Postby Shapley » Mon May 23, 2011 3:33 pm

Giant Communist Robot wrote:
Not sure what you are trying to say.


I don't know much about real estate. Isn't the owner's equity equal to the value of the property minus the mortgage? In the example Shapley and I gave the new owners would have negative equity and unless they had enough assets to cover a cash purchase wouldn't they owe more than they own? Where's our real estate experts when you need them?! Lurking?!


The mortgage is loaned against the entire property. If the homeowner defaults, regardless of their accumulated equity, the bank assumes ownership of the entire property.

Let us say, for example, I purchase a house of $100,000. The bank, under the old rules, could only loan me $80,000, against which I 'put up' the entire value of the home, or $100,000. Theoretically, therefore, the bank assumes little or no risk in making the loan. I, however, risk my entire down payment of $20,000.

Let us say that, after a few years, I have paid $5,000 in principal, and my area is hit with an economic downturn, such that the value of the house declines by $10,000, and I lose my ability to pay my mortgage, so I default. The bank forecloses.

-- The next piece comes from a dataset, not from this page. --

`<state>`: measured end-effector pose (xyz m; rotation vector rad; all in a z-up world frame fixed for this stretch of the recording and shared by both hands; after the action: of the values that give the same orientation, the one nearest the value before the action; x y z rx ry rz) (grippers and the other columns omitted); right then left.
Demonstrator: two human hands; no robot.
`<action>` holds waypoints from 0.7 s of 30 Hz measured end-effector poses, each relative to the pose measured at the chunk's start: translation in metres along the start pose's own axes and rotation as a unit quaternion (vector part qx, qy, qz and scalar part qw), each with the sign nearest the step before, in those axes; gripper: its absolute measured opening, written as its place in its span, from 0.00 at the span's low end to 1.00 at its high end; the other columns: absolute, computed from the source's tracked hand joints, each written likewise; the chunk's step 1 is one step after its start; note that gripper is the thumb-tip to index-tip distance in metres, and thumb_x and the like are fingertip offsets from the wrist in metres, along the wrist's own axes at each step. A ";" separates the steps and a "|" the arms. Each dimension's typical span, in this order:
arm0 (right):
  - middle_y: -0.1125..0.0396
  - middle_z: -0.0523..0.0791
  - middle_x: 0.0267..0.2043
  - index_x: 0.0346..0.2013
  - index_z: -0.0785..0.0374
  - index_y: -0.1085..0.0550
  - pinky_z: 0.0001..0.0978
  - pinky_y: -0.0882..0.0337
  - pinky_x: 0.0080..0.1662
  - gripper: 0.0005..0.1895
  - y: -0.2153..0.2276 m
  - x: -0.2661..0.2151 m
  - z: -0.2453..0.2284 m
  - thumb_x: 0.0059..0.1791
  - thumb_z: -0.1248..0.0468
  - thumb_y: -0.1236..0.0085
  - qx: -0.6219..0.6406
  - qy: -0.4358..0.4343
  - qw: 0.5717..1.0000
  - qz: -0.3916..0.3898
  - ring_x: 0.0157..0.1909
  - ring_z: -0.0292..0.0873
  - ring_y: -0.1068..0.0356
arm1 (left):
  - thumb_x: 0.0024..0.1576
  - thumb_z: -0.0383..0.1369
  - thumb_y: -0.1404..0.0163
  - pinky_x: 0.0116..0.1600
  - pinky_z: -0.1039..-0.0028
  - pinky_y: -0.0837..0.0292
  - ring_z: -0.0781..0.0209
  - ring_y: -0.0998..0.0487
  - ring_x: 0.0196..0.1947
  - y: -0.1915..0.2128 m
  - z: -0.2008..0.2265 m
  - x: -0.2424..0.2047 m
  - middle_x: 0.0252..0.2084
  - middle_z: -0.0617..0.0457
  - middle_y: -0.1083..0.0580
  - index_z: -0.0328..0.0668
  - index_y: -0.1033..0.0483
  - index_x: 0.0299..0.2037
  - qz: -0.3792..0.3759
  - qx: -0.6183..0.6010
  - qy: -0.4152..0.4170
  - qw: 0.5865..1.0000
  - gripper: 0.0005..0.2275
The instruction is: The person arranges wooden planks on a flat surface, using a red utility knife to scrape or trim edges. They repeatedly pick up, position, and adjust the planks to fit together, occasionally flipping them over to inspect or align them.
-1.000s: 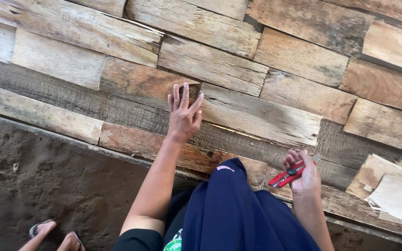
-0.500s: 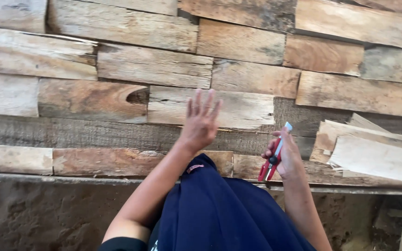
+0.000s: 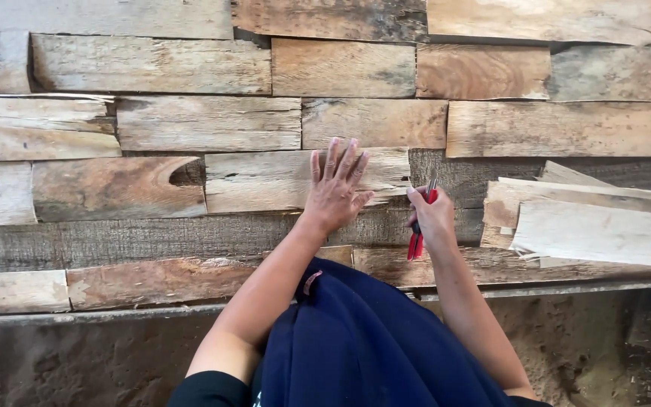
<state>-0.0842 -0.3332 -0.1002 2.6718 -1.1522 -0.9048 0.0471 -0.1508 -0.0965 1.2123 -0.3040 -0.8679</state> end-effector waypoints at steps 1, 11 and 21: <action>0.33 0.51 0.25 0.40 0.68 0.28 0.39 0.27 0.16 0.14 0.000 0.001 0.000 0.50 0.61 0.34 0.002 -0.001 1.000 0.000 0.13 0.44 0.32 | 0.64 0.60 0.66 0.74 0.43 0.85 0.44 0.77 0.78 -0.003 -0.001 0.000 0.81 0.54 0.67 0.60 0.57 0.78 -0.001 0.002 0.000 1.000 0.34; 0.35 0.49 0.24 0.33 0.67 0.27 0.33 0.30 0.18 0.07 -0.004 -0.005 -0.002 0.46 0.67 0.37 0.041 0.005 0.999 0.010 0.13 0.39 0.35 | 0.63 0.59 0.60 0.75 0.41 0.81 0.43 0.74 0.79 -0.025 -0.008 0.002 0.81 0.55 0.64 0.58 0.54 0.78 0.073 0.014 -0.025 0.997 0.35; 0.37 0.49 0.46 0.59 0.60 0.24 0.55 0.26 0.41 0.22 -0.049 -0.039 -0.048 0.50 0.60 0.35 -0.378 0.344 0.859 -0.003 0.42 0.60 0.30 | 0.63 0.56 0.57 0.77 0.42 0.76 0.44 0.71 0.80 -0.001 -0.030 -0.039 0.81 0.57 0.64 0.58 0.52 0.78 0.127 0.006 0.036 0.991 0.34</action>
<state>-0.0479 -0.2784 -0.0569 2.0253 -0.4686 -0.2328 0.0406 -0.1023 -0.0989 1.1841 -0.3953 -0.6012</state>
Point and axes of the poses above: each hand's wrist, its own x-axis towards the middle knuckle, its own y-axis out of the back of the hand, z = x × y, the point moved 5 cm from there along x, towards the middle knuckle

As a result, they assume a house now worth $90,000, of which they have $75,000 invested (the original $80,000 minus the $5,000 principal paid).

In a normal market, they would then sell the home. The would be content to sell it for the $75,000 investment, thus 'breaking even' (which ignores the interest they've earned on the loan prior to my default). However, selling it less than appraised value lowers the value of other homes in the neighborhood. This is due to the fact that appraisals take into account the market history of homes in the area. Since lowering home values is not in their best interest, thus will endeavor to try to sell the home at or near the market value of $90,000.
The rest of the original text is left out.